| Exercise |
"If you could return the segmentation of the <item>arm" appears in one line of the records below. Output that line and each one after it, exactly, through the last line.

| Data provided |
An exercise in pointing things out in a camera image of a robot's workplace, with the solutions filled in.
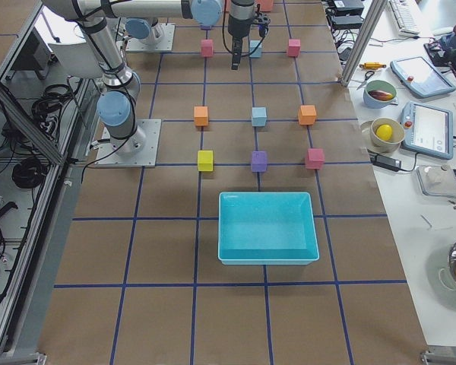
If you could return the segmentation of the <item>orange foam block near arm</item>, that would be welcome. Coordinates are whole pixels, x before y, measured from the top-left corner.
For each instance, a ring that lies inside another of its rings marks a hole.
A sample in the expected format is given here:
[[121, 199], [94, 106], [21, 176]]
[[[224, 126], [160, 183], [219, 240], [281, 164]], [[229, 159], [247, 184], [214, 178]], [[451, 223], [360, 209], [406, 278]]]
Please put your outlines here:
[[209, 112], [207, 106], [195, 106], [193, 109], [194, 124], [197, 127], [208, 126]]

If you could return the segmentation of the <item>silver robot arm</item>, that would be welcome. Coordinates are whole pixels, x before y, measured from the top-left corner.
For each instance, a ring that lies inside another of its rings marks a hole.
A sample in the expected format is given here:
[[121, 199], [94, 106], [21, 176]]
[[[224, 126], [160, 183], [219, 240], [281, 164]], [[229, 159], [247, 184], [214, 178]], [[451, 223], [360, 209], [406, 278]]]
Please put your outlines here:
[[140, 78], [124, 60], [114, 36], [108, 30], [110, 18], [132, 18], [148, 22], [160, 17], [193, 19], [202, 27], [221, 21], [232, 42], [226, 50], [236, 70], [241, 59], [243, 40], [252, 27], [266, 37], [270, 19], [254, 1], [45, 1], [43, 3], [65, 21], [76, 23], [102, 70], [106, 93], [97, 102], [97, 113], [105, 125], [112, 152], [119, 156], [139, 151], [146, 135], [135, 116]]
[[147, 46], [156, 46], [164, 38], [164, 30], [154, 18], [152, 22], [144, 18], [130, 17], [125, 22], [127, 34]]

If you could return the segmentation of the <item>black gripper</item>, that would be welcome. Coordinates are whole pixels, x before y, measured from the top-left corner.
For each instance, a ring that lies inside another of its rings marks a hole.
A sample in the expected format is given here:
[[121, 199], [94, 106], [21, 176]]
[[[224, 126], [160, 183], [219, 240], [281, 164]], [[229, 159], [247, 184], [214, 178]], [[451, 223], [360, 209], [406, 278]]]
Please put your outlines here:
[[270, 18], [261, 11], [256, 1], [229, 1], [228, 32], [232, 36], [231, 69], [237, 70], [240, 63], [240, 38], [247, 37], [252, 26], [258, 28], [261, 38], [268, 33]]

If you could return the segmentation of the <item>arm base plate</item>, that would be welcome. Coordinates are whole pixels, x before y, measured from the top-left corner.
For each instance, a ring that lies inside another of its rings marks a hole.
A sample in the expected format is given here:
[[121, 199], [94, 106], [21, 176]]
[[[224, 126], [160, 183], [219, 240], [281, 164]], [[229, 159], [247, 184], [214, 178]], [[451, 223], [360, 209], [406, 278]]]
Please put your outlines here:
[[137, 119], [136, 132], [129, 139], [110, 136], [111, 127], [105, 126], [103, 138], [109, 139], [97, 150], [96, 167], [155, 167], [160, 138], [161, 119]]
[[175, 24], [172, 23], [158, 23], [164, 30], [164, 38], [163, 40], [157, 44], [156, 46], [147, 46], [143, 43], [139, 42], [138, 40], [131, 38], [128, 35], [128, 41], [126, 43], [125, 50], [126, 52], [171, 52], [173, 48], [173, 38], [175, 33]]

| Result for this exercise |
If you could return the segmentation of the <item>arm base plate</item>, that would be welcome. Coordinates are whole pixels, x before y, measured from the top-left corner.
For each instance, a ring that lies inside another of its rings marks a hole.
A sample in the expected format is given here:
[[121, 199], [94, 106], [21, 176]]
[[[224, 126], [160, 183], [219, 240], [281, 164]], [[229, 159], [247, 184], [214, 178]], [[451, 223], [360, 209], [406, 278]]]
Please put your outlines here:
[[137, 119], [136, 132], [129, 139], [110, 136], [111, 127], [105, 126], [103, 138], [109, 139], [97, 150], [96, 167], [155, 167], [160, 138], [161, 119]]
[[175, 24], [172, 23], [158, 23], [164, 30], [164, 38], [163, 40], [157, 44], [156, 46], [147, 46], [143, 43], [139, 42], [138, 40], [131, 38], [128, 35], [128, 41], [126, 43], [125, 50], [126, 52], [171, 52], [173, 48], [173, 38], [175, 33]]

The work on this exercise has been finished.